WHAT IS EXPECTED: Please repeat the listing below exactly, but do not include its pictures.
(GIVEN DATA begins)
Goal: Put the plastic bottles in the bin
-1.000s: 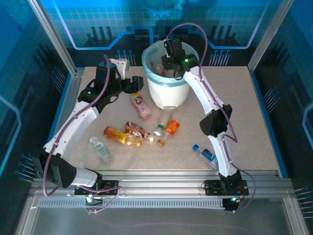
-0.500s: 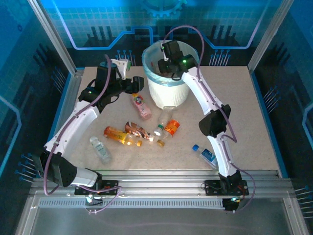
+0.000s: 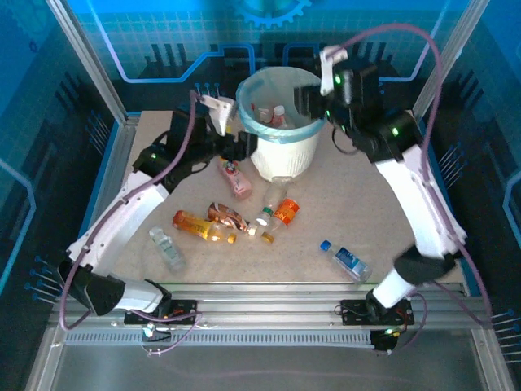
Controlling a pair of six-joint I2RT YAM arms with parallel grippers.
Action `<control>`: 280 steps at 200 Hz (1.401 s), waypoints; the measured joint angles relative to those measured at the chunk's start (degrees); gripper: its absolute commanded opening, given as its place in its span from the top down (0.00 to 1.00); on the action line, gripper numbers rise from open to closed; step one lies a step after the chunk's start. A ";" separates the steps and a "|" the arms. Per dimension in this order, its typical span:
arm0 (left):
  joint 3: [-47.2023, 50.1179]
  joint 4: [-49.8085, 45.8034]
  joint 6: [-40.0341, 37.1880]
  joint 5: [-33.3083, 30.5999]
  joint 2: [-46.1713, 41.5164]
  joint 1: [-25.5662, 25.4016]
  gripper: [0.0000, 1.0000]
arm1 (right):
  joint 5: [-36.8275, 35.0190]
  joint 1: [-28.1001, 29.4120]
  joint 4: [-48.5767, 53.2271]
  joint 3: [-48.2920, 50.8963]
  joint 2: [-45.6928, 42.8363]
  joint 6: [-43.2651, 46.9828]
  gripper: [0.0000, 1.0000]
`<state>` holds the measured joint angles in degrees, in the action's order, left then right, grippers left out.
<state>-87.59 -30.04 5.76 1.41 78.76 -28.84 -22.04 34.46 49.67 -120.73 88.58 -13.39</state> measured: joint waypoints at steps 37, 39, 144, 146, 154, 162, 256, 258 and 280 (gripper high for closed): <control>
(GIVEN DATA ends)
SOLUTION TO THE PROBLEM:
Goal: Put the plastic bottles in the bin
-1.000s: 
-0.500s: 
+0.000s: 
Controlling a pair of six-joint I2RT YAM arms with parallel grippers.
Action `<control>`: 280 steps at 200 Hz (1.401 s), waypoints; the measured joint angles relative to those measured at the chunk's start (degrees); gripper: its absolute commanded opening, given as its place in its span from the top down (0.00 to 1.00); on the action line, gripper numbers rise from open to closed; step one lies a step after the chunk's start. A ";" separates the steps and a "|" the arms. Per dimension in this order, its typical span:
arm0 (left):
  joint 3: [-47.2023, 50.1179]
  joint 4: [-49.8085, 45.8034]
  joint 6: [-40.0341, 37.1880]
  joint 5: [-33.3083, 30.5999]
  joint 2: [-46.1713, 41.5164]
  joint 1: [-25.5662, 25.4016]
  gripper: [0.0000, 1.0000]
arm1 (right):
  joint 5: [-36.8275, 35.0190]
  joint 1: [-28.1001, 29.4120]
  joint 4: [-48.5767, 53.2271]
  joint 3: [-48.2920, 50.8963]
  joint 2: [-45.6928, 42.8363]
  joint 6: [-43.2651, 46.9828]
  gripper: [0.0000, 1.0000]
`<state>` holds the measured joint angles in degrees, in the action's order, left then right, grippers left out.
<state>-87.59 -30.04 5.76 1.41 78.76 -28.84 -22.04 34.46 49.67 -120.73 88.58 -13.39</state> measured: joint waypoints at steps 37, 39, 144, 146, 154, 162, 256, 258 and 280 (gripper high for closed): <control>

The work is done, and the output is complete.